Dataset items
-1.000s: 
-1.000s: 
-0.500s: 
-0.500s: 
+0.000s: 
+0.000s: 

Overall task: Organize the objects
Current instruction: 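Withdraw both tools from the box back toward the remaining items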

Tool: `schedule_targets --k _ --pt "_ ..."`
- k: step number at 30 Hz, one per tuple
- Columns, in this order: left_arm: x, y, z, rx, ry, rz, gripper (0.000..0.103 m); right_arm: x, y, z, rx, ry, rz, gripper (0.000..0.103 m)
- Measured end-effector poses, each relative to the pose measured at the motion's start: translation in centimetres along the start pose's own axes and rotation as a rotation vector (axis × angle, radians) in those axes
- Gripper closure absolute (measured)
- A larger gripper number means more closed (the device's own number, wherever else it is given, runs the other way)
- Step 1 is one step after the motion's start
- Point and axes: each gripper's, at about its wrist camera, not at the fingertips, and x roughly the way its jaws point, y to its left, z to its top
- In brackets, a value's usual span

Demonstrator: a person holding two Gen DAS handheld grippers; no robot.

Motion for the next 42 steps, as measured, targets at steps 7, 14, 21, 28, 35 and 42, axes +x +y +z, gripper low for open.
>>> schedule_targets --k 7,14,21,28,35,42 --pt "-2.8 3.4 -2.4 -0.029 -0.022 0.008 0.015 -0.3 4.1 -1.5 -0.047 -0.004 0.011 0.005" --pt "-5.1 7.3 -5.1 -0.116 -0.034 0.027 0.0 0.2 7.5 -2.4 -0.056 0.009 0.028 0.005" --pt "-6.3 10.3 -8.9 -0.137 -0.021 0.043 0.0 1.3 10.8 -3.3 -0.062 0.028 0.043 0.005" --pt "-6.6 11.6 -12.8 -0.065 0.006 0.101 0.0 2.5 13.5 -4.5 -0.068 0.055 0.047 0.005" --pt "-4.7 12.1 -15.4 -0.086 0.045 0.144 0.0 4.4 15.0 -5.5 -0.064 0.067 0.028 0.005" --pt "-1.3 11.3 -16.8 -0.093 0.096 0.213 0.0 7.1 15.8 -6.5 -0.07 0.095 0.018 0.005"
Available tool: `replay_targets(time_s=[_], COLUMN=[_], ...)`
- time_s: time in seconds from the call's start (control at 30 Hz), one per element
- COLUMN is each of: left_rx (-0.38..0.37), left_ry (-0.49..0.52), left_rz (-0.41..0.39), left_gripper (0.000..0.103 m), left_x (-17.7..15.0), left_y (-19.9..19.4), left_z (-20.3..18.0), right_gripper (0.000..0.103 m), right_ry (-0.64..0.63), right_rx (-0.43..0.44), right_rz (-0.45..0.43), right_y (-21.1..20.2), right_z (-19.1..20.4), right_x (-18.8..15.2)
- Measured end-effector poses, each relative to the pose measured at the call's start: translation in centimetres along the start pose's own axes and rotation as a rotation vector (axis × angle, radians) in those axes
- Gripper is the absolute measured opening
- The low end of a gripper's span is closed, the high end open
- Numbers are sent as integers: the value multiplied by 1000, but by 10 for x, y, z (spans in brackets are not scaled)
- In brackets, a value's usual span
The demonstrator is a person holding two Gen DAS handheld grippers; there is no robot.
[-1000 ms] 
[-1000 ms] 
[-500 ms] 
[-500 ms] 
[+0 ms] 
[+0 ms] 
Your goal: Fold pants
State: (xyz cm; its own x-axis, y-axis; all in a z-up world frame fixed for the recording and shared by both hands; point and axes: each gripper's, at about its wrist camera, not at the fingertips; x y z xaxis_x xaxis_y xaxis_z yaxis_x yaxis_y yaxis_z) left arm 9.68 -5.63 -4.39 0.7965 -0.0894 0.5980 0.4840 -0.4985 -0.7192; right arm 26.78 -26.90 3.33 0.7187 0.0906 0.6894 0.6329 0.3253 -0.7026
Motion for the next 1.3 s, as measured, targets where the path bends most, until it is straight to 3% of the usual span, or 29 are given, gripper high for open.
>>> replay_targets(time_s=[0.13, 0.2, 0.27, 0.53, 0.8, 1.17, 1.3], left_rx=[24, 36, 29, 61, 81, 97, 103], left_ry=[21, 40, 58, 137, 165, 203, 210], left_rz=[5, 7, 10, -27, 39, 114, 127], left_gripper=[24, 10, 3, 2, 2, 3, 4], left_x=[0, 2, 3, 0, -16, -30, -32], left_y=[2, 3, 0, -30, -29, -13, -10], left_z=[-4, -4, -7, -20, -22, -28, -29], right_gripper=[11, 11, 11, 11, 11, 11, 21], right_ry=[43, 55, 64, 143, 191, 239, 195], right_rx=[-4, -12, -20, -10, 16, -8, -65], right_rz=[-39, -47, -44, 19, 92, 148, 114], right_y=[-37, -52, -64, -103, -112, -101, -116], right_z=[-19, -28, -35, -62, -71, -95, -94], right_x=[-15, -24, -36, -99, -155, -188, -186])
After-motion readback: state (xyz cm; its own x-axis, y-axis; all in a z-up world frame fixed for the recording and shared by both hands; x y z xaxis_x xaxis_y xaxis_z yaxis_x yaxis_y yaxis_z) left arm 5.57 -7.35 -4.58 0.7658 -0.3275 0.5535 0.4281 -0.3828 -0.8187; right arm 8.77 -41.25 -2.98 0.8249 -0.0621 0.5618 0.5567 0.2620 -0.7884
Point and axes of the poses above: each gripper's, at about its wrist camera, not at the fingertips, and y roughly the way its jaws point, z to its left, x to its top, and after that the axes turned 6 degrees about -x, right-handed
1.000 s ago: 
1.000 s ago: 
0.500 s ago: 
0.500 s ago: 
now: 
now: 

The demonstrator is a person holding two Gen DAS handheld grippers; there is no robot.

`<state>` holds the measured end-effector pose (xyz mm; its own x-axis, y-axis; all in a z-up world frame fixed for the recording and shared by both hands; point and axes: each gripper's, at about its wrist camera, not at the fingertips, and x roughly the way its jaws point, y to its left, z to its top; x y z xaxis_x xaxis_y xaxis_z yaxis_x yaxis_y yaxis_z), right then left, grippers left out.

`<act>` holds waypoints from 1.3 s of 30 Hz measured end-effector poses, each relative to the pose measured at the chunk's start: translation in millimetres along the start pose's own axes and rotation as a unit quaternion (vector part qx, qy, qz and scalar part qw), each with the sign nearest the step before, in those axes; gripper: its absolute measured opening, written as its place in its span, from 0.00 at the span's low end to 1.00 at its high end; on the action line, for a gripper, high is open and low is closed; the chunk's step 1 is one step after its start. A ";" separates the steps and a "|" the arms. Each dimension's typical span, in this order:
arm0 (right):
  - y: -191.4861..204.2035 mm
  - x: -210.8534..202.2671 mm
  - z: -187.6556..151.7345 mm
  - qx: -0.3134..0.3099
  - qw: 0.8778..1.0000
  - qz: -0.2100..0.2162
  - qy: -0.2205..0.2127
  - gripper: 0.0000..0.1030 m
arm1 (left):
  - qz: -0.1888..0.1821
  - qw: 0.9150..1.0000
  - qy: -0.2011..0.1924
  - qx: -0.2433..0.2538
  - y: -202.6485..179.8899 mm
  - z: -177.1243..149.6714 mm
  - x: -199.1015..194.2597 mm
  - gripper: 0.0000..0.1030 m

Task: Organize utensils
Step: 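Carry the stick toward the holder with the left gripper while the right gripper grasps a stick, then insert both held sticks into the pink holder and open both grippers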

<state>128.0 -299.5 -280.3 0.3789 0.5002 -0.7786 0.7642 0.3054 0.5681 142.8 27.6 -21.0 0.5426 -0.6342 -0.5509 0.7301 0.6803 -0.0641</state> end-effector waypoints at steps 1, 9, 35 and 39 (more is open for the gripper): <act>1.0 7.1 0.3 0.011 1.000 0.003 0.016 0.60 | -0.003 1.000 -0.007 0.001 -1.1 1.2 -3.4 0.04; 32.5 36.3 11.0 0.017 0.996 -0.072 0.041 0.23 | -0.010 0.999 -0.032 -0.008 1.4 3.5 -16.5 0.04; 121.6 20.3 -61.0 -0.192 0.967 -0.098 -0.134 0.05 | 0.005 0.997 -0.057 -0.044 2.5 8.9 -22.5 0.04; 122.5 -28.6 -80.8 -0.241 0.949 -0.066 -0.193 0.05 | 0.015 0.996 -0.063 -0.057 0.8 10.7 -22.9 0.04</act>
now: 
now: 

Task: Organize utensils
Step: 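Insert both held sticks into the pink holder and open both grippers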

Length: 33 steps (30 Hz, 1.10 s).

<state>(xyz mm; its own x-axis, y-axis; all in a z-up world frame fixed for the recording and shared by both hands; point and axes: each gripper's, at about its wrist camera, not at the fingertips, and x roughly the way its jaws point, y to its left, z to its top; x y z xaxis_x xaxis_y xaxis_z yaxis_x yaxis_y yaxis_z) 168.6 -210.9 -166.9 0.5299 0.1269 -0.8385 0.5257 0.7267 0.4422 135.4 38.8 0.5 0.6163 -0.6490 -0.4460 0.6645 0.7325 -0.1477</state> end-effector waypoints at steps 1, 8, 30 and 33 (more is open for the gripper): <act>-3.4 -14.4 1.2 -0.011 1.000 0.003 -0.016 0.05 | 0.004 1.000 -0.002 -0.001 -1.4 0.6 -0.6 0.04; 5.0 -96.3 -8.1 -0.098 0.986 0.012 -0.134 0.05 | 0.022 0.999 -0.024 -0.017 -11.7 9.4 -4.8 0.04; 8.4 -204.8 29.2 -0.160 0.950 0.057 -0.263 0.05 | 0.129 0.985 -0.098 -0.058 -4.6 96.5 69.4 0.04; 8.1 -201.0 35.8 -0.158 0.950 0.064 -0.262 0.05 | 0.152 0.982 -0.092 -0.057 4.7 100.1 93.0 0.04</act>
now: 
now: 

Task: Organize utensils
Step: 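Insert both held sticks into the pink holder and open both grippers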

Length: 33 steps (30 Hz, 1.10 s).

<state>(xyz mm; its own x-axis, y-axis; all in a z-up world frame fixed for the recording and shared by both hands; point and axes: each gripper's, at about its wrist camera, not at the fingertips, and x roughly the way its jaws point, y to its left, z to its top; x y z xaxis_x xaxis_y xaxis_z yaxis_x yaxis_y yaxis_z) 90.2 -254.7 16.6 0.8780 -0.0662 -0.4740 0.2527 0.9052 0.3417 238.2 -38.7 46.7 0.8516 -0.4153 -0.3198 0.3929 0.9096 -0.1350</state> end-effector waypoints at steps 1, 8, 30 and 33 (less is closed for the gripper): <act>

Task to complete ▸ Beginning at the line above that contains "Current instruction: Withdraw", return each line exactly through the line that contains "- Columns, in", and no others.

Answer space ▸
Current instruction: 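Withdraw both tools from the box back toward the remaining items
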
Tool: `schedule_targets --k _ --pt "_ ..."`
- k: step number at 30 Hz, one per tuple
- Columns, in this order: left_arm: x, y, z, rx, ry, rz, gripper (0.000..0.103 m); right_arm: x, y, z, rx, ry, rz, gripper (0.000..0.103 m)

The exercise asks for nothing more than this.